Wednesday, January 23, 2013

Pakistan's Ahmadis and the threat of genocide


Mahomed Ali Jinnah, the founding father of Pakistan, had thought that Pakistan would help the marginalized Muslim minority against having their economic and political interests being swamped by the more prosperous Hindu majority.

Ahmadiyya Times | News Watch | Int'l desk
Source/Credit: Global Legal Forum
By Yasser Latif Hamdani | January 22,. 2013

LAHORE Jan 23, 2012: They are officially denounced by the state as heretics. Their places of worship are demolished.  Hardly a week goes by without one of them being murdered in cold blood.  Their children are expelled from schools. Even their dead are not spared. They are not allowed to bury their dead in a public cemetery and their special graveyards are desecrated by masked men.  The precipice at which the Ahmadis of Pakistan stand and the horrors that are likely to follow, however, are not unknown to the readers in the west, especially to the survivors of the Holocaust in Germany.

Ahmadis say they are Muslims and believe that their founder, Mirza Ghulam Ahmad who died 1908, was a subordinate prophet of Prophet Muhammad (PBUH), the founder of Islam. This most other Muslims sects believe is heresy and militates against the principle of the finality of Muhammad (PBUH)'s prophethood.  Ahmadis also interpret the Islamic concept of Jihad as a purely ethical and non-violent struggle to achieve goodness and distinguish it from harb (war) or qital (killing).
Given that Mirza Ghulam Ahmad preached his message when the British were ruling India, many Sunni Muslims believe that Ahmad was working at the behest of the British. Despite this antagonism, Ahmadis were actively involved in the movement for the creation of a separate Muslim majority state which led to the partition of India and the creation of Pakistan. In the early years the community did quite well in the new state but in 1974, the government of Zulfikar Ali Bhutto passed a constitutional amendment declaring Ahmadis non-Muslims.

The military dictator who overthrew Bhutto and executed him turned out to be even more bigoted.  General Zia ul Haq forbade Ahmadis from even thinking of themselves as Muslims, having Muslim names or even appearing to be Muslim in any way or form.  The annual congregation of the Ahmadi community which happened in the predominantly Ahmadi town of Rabwah (city of God) in Punjab was banned. All officially sanctioned Muslim sects are today by law required to declare Ahmadis non-Muslim and their founder an “impostor” and a “liar”. Eventually even the name of the town that Ahmadis founded after partition was forcibly changed to avoid any confusion that the God of Ahmadis and Muslims was the same. A decree by the Supreme Court of Pakistan in 1993 has in essence outlawed Ahmadi faith despite Article 20 of the Constitution which protects religious freedom.  An equivalent law in the United States would be if Mormons were declared non-Christian and were stopped from using the words “Church” “Saints” and “Jesus Christ”; and every Christian in the United States was asked to sign a form saying that they consider Mormons infidels and Joseph Smith a fake prophet.

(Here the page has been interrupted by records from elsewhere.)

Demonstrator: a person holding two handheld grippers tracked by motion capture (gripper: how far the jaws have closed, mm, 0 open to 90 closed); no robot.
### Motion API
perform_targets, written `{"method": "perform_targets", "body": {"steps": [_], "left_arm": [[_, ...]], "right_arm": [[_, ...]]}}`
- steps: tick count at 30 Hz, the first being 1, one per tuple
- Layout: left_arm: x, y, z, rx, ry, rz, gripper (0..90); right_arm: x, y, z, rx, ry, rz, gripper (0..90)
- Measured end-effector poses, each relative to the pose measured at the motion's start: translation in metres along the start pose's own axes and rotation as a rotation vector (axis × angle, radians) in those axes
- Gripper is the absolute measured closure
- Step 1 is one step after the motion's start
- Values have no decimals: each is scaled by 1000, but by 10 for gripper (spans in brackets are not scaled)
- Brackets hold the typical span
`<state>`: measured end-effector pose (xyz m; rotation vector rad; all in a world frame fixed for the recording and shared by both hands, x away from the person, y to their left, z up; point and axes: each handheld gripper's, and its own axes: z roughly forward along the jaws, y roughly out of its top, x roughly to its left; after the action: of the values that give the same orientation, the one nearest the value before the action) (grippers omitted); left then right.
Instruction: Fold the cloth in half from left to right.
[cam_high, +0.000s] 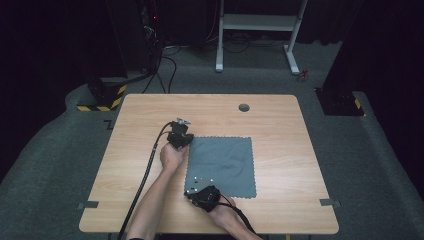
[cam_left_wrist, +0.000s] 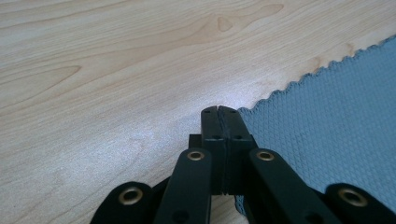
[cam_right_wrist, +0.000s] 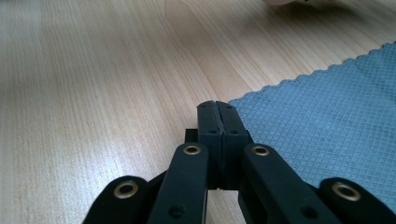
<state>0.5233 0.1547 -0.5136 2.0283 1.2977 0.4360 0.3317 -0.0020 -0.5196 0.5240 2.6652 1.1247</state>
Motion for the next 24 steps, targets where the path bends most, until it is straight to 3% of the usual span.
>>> {"method": "perform_targets", "body": {"steps": [3,15,24], "left_arm": [[3,1,-2,-12,-22,-27,900],[8,5,-10,-48,-64,-60,900],[14,8,-20,-53,-73,-62,900]], "right_arm": [[0,1,-2,-5,1,0,900],[3,4,-7,-19,-8,-21,900],[5,9,-9,-28,0,-24,900]]}}
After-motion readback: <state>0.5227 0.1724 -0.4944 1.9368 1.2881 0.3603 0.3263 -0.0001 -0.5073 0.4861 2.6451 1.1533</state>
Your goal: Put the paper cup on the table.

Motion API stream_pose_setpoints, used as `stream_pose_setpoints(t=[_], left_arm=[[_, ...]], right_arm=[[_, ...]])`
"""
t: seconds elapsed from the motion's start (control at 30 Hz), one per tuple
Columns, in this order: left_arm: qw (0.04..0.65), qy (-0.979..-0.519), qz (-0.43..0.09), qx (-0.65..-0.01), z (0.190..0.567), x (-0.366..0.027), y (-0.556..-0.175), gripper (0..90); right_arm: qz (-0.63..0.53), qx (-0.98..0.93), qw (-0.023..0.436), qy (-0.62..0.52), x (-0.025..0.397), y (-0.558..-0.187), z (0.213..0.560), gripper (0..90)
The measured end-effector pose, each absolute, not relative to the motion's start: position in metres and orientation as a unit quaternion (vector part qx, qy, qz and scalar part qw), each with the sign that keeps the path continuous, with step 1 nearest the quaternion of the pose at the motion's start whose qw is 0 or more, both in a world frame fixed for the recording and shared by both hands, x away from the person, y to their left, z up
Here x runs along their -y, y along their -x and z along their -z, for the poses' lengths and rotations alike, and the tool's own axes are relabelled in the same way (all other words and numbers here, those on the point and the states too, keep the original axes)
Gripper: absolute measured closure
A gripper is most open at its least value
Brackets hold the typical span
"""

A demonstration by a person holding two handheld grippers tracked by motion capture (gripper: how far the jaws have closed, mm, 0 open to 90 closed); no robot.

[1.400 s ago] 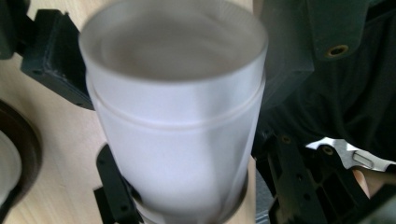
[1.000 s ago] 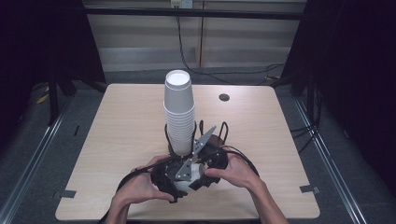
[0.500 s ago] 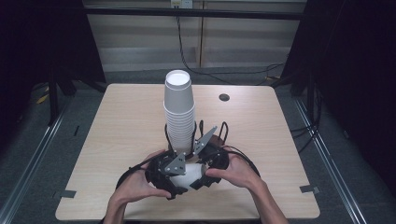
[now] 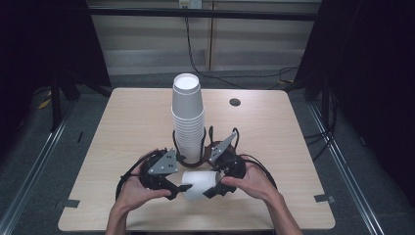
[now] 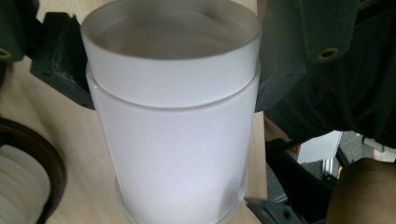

Since 2010 however the persecution of the community has taken a violent turn. As many as 100 worshippers were killed by a sectarian outfit in May of 2010 in Lahore’s posh Model Town neighborhood. No one has been brought to justice so far. Ordinary Ahmadis have been targeted in all major cities of Pakistan. Leaflets are routinely distributed after Friday prayers urging people to kill Ahmadis where ever they find them. A popular televangelist on a widely watched religious show declared Ahmadis wajib-ul-qatl (worthy of death) and pronounced it the religious duty of every Muslim to kill them.

This kind of hatred and violence concerns many Pakistanis not just because of the injustice that it manifests but also because it has turned Pakistan into something it was never meant to be.  Mahomed Ali Jinnah, the founding father of Pakistan, had thought that Pakistan would help the marginalized Muslim minority against having their economic and political interests being swamped by the more prosperous Hindu majority. Some even say that his demand for a separate country was a bargaining counter for a better deal within India. Being secular-minded himself, Jinnah warned his co-religionists not to raise sectarian and religious questions because that would lead to the “dissolution of the state”. Jinnah’s own minority Shia Muslim sect has also faced systematic killing though given their large numbers official discrimination against them is impossible. Many believe that Jinnah, who much like Theodore Hertzl and Ben Gureon was scorned by the religious clerics, would not have survived in today’s Pakistan.

The dissolution Jinnah had warned of is beginning to come true.  Pakistan is peeling off at the edges and the state is now unable to govern large tracts of its own territory.  Bloodletting has already commenced. Ahmadis and Pakistan’s other sectarian and religious minorities are going to bear the brunt of it. Another holocaust is just beginning.

Yasser Latif Hamdani is a human rights lawyer in Pakistan and is also the author of the book Jinnah; Myth and Reality.